== Segment start ==

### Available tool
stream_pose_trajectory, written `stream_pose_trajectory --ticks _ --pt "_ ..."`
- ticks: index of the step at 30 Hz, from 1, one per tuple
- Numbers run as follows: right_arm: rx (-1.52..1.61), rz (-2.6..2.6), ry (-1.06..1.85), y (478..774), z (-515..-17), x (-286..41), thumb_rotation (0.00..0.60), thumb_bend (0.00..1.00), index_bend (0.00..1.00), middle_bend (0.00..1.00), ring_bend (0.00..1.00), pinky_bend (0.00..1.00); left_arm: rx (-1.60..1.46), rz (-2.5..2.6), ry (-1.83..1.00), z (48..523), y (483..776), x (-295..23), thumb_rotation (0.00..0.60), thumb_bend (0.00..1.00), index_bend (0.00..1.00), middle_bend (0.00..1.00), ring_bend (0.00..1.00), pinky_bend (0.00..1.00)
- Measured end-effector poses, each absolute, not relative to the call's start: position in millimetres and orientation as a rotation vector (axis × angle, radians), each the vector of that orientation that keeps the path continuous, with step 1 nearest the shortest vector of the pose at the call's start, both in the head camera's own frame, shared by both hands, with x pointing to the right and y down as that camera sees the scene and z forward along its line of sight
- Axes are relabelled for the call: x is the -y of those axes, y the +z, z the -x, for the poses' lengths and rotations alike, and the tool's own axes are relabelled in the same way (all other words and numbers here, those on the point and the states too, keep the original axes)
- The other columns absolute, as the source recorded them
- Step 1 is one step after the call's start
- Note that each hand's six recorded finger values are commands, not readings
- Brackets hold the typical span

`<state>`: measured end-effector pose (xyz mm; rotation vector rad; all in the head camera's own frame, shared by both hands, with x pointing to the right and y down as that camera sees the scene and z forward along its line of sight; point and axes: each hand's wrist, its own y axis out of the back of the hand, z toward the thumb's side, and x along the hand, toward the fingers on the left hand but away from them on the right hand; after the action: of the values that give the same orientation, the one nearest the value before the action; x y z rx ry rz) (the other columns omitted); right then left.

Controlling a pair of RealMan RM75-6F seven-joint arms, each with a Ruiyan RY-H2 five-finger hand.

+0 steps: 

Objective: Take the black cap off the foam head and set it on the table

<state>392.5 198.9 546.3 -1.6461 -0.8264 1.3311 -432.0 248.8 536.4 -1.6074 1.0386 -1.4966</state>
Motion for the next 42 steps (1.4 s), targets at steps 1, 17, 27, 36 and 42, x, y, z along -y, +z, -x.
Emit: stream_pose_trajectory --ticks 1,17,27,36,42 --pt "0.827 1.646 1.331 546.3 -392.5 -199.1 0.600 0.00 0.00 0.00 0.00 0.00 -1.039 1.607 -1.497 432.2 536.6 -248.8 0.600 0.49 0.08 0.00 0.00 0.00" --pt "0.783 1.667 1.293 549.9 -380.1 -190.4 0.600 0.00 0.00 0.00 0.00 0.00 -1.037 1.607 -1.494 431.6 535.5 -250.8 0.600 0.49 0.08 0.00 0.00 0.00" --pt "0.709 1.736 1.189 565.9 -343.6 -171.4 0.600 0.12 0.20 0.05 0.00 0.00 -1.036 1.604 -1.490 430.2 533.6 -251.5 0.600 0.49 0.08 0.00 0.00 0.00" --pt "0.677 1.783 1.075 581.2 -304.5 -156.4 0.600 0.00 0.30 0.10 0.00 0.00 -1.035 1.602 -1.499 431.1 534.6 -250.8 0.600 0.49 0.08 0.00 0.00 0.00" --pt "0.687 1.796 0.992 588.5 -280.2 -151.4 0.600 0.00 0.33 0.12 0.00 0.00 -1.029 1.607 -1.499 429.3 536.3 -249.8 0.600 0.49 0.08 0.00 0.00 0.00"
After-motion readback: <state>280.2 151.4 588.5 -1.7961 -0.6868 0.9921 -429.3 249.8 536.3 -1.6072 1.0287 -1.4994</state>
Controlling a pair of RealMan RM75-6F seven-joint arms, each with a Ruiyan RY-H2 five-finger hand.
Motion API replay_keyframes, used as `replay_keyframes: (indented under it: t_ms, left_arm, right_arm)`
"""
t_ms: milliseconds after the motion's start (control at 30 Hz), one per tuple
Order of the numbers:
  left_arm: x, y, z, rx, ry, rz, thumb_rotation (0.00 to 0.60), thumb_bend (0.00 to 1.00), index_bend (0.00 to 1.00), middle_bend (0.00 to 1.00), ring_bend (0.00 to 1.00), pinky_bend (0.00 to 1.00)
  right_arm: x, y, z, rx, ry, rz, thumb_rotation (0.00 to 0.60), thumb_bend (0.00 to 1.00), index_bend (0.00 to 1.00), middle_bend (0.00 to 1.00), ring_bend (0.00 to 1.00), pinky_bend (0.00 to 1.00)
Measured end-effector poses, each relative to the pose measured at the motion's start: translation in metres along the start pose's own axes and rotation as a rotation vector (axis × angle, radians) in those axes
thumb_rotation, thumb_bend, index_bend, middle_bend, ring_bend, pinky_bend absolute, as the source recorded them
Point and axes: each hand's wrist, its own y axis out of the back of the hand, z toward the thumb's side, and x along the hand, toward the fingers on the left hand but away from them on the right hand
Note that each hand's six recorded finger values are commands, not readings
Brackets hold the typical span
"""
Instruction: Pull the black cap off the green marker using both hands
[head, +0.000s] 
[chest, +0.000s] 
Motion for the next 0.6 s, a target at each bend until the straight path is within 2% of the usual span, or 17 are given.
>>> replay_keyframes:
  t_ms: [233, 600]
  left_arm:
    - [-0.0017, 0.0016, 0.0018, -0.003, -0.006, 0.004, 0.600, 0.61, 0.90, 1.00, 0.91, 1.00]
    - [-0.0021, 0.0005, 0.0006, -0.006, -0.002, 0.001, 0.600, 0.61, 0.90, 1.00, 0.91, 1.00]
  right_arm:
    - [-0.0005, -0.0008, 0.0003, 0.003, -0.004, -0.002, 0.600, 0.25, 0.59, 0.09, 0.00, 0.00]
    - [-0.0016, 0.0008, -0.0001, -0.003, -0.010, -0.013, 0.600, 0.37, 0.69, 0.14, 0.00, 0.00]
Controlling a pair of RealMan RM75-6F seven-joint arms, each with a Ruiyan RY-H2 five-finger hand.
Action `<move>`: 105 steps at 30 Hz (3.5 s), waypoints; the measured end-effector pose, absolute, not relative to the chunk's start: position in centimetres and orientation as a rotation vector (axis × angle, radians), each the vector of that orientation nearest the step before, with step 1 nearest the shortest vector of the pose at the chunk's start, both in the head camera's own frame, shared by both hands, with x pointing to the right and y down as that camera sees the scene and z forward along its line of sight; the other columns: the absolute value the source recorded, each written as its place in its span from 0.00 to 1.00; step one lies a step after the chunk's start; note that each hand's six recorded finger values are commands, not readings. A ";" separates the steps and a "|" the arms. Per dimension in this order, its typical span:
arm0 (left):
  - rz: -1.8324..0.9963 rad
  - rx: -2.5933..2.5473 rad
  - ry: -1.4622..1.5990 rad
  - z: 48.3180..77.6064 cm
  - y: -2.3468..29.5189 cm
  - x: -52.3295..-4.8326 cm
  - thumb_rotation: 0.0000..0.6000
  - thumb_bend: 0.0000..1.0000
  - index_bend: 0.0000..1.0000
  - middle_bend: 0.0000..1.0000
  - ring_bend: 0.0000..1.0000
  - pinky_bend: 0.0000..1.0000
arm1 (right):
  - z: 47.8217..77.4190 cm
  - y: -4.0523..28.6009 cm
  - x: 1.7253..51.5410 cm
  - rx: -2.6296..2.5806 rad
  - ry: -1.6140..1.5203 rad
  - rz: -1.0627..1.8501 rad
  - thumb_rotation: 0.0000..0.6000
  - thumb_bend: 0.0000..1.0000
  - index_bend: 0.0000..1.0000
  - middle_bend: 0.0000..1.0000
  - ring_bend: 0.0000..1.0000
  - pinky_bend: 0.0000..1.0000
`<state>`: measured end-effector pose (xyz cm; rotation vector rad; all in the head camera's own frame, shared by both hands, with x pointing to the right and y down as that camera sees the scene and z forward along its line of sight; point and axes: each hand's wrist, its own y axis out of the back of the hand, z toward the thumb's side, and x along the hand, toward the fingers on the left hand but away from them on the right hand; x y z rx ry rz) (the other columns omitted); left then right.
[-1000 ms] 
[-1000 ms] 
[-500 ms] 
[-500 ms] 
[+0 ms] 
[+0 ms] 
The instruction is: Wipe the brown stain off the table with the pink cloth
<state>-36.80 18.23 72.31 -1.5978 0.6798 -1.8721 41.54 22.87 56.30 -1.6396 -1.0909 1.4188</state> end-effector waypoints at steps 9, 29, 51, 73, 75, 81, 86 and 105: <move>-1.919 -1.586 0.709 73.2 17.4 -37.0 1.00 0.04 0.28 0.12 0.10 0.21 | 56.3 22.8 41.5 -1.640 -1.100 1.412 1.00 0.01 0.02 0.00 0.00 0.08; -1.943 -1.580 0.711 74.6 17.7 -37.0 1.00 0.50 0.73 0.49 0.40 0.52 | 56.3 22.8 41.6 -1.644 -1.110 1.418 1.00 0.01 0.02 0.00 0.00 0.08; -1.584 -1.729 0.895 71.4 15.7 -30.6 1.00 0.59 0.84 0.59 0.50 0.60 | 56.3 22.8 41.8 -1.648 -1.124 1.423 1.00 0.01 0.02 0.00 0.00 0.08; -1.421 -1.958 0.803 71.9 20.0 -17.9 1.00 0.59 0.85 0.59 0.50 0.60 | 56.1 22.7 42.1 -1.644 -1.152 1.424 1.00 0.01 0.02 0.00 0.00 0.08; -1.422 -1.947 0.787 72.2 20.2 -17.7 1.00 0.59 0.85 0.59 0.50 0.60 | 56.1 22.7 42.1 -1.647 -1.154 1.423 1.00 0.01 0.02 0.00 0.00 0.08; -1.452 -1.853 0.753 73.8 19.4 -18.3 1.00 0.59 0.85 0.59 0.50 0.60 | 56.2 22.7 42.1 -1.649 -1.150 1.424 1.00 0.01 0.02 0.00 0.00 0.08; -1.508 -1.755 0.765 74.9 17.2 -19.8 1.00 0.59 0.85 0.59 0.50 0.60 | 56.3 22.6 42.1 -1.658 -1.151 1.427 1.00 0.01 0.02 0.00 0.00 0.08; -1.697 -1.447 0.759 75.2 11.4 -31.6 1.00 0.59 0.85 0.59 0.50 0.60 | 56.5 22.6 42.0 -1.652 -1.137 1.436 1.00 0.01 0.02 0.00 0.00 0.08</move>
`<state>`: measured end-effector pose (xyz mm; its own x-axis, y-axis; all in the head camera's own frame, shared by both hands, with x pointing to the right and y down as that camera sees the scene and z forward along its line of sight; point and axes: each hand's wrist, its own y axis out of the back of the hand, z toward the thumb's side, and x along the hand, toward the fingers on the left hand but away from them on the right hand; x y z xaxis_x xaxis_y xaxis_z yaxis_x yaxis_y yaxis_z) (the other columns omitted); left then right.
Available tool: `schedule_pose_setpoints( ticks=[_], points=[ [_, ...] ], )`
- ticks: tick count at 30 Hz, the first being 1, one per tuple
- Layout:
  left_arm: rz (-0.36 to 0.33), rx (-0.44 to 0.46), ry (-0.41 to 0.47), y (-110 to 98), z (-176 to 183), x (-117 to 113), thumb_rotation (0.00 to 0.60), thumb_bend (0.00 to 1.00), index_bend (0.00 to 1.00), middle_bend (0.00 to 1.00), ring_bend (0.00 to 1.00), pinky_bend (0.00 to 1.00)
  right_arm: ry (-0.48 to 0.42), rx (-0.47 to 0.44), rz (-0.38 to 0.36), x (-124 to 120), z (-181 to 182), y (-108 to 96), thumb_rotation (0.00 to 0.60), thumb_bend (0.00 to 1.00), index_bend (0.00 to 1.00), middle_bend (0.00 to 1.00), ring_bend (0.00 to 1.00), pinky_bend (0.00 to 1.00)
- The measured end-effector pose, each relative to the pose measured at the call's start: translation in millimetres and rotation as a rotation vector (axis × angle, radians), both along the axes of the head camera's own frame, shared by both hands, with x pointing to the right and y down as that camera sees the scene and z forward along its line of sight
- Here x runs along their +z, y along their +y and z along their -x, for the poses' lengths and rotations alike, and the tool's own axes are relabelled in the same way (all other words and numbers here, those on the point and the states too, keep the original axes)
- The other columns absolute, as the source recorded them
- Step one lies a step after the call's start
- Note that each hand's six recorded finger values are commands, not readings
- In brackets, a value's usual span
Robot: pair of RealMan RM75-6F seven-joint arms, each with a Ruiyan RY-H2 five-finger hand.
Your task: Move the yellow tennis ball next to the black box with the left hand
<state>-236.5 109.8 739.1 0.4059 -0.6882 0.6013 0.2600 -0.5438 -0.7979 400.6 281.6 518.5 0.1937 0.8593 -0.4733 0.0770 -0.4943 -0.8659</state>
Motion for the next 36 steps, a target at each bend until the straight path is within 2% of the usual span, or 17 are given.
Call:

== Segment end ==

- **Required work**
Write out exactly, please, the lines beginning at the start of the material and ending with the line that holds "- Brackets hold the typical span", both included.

- **Reply**
### Available tool
stream_pose_trajectory, written `stream_pose_trajectory --ticks _ --pt "_ ..."`
- ticks: index of the step at 30 Hz, from 1, one per tuple
- Numbers run as follows: right_arm: rx (-1.52..1.61), rz (-2.6..2.6), ry (-1.06..1.85), y (478..774), z (-515..-17), x (-286..41), thumb_rotation (0.00..0.60), thumb_bend (0.00..1.00), index_bend (0.00..1.00), middle_bend (0.00..1.00), ring_bend (0.00..1.00), pinky_bend (0.00..1.00); left_arm: rx (-1.60..1.46), rz (-2.5..2.6), ry (-1.83..1.00), z (48..523), y (483..776), x (-295..23), thumb_rotation (0.00..0.60), thumb_bend (0.00..1.00), index_bend (0.00..1.00), middle_bend (0.00..1.00), ring_bend (0.00..1.00), pinky_bend (0.00..1.00)
- Measured end-effector poses, each absolute, not relative to the call's start: position in millimetres and orientation as a rotation vector (axis × angle, radians), each the vector of that orientation that keeps the path continuous, with step 1 nearest the shortest vector of the pose at the call's start, both in the head camera's own frame, shared by both hands, with x pointing to the right and y down as that camera sees the scene and z forward along its line of sight
- Axes are relabelled for the call: x is the -y of those axes, y the +z, z the -x, for the poses' lengths and rotations alike, and the tool's own axes are relabelled in the same way (all other words and numbers here, those on the point and the states too, keep the original axes)
- The other columns absolute, as the source recorded them
- Step 1 is one step after the call's start
- Note that each hand's six recorded finger values are commands, not readings
- Brackets hold the typical span

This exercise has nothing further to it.